Collected data
☆ ☆ ☆ ☆

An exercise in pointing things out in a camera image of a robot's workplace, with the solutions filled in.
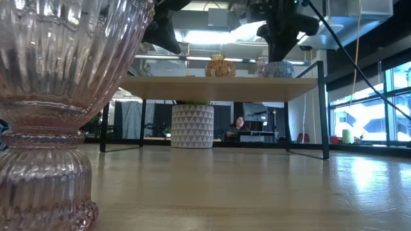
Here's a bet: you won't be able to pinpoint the dark computer monitor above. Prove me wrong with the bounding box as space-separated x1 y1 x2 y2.
242 102 269 123

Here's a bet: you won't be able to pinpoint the grey hanging cloth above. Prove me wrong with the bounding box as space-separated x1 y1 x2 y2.
121 101 143 139

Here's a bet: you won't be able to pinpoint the ceiling light strip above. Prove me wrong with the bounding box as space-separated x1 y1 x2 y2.
134 54 311 67

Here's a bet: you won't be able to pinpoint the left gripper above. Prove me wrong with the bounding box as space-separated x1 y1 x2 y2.
141 0 193 55

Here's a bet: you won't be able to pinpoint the silver ceiling duct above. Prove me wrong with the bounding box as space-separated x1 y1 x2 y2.
295 0 394 51

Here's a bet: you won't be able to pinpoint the black aluminium rig frame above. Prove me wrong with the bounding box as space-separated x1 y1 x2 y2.
83 137 411 158

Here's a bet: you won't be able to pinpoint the yellow hanging cable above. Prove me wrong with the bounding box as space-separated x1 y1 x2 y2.
349 0 363 107

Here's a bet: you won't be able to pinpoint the person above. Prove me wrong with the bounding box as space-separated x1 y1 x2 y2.
225 115 250 142

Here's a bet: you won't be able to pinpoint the wooden riser shelf black legs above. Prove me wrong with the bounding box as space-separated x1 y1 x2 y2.
99 60 331 160

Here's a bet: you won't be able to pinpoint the succulent in triangle-pattern pot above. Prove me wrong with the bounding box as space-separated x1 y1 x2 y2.
170 100 215 150

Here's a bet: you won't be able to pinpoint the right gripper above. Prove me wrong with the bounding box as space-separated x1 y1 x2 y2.
256 12 320 64

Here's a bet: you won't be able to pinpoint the orange patterned candle tin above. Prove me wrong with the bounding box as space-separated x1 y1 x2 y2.
204 58 237 78

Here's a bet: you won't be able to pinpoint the pink glass candle holder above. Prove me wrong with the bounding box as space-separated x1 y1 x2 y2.
255 55 270 78
0 0 155 231

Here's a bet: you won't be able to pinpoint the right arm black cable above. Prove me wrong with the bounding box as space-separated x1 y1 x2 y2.
303 0 411 122

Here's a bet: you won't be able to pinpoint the light green roll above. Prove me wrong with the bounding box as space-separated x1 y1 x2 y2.
341 128 354 144

☆ ☆ ☆ ☆

# Your goal:
All of the records need repeating exactly, except for the pictures.

# Exercise output:
An exercise in pointing things out in a camera image of a robot's workplace, with the solutions filled in.
Here's a bet: you won't be able to pinpoint the dark computer monitor above. Prove me wrong with the bounding box as space-separated x1 y1 x2 y2.
242 102 269 123

Here's a bet: you won't be able to pinpoint the grey hanging cloth above. Prove me wrong with the bounding box as space-separated x1 y1 x2 y2.
121 101 143 139

Here's a bet: you won't be able to pinpoint the ceiling light strip above. Prove me wrong with the bounding box as space-separated x1 y1 x2 y2.
134 54 311 67

Here's a bet: you won't be able to pinpoint the left gripper above. Prove me wrong with the bounding box as space-separated x1 y1 x2 y2.
141 0 193 55

Here's a bet: you won't be able to pinpoint the silver ceiling duct above. Prove me wrong with the bounding box as space-separated x1 y1 x2 y2.
295 0 394 51

Here's a bet: you won't be able to pinpoint the black aluminium rig frame above. Prove me wrong with the bounding box as space-separated x1 y1 x2 y2.
83 137 411 158

Here's a bet: you won't be able to pinpoint the yellow hanging cable above. Prove me wrong with the bounding box as space-separated x1 y1 x2 y2.
349 0 363 107

Here's a bet: you won't be able to pinpoint the person above. Prove me wrong with the bounding box as space-separated x1 y1 x2 y2.
225 115 250 142

Here's a bet: you won't be able to pinpoint the wooden riser shelf black legs above. Prove me wrong with the bounding box as space-separated x1 y1 x2 y2.
99 60 331 160

Here's a bet: you won't be able to pinpoint the succulent in triangle-pattern pot above. Prove me wrong with the bounding box as space-separated x1 y1 x2 y2.
170 100 215 150

Here's a bet: you won't be able to pinpoint the right gripper above. Prove me wrong with the bounding box as space-separated x1 y1 x2 y2.
256 12 320 64

Here's a bet: you won't be able to pinpoint the orange patterned candle tin above. Prove me wrong with the bounding box as space-separated x1 y1 x2 y2.
204 58 237 78

Here's a bet: you won't be able to pinpoint the pink glass candle holder above. Prove me wrong with the bounding box as space-separated x1 y1 x2 y2.
255 55 270 78
0 0 155 231

Here's a bet: you won't be able to pinpoint the right arm black cable above. Prove me wrong with the bounding box as space-separated x1 y1 x2 y2.
303 0 411 122

Here's a bet: you won't be able to pinpoint the light green roll above. Prove me wrong with the bounding box as space-separated x1 y1 x2 y2.
341 128 354 144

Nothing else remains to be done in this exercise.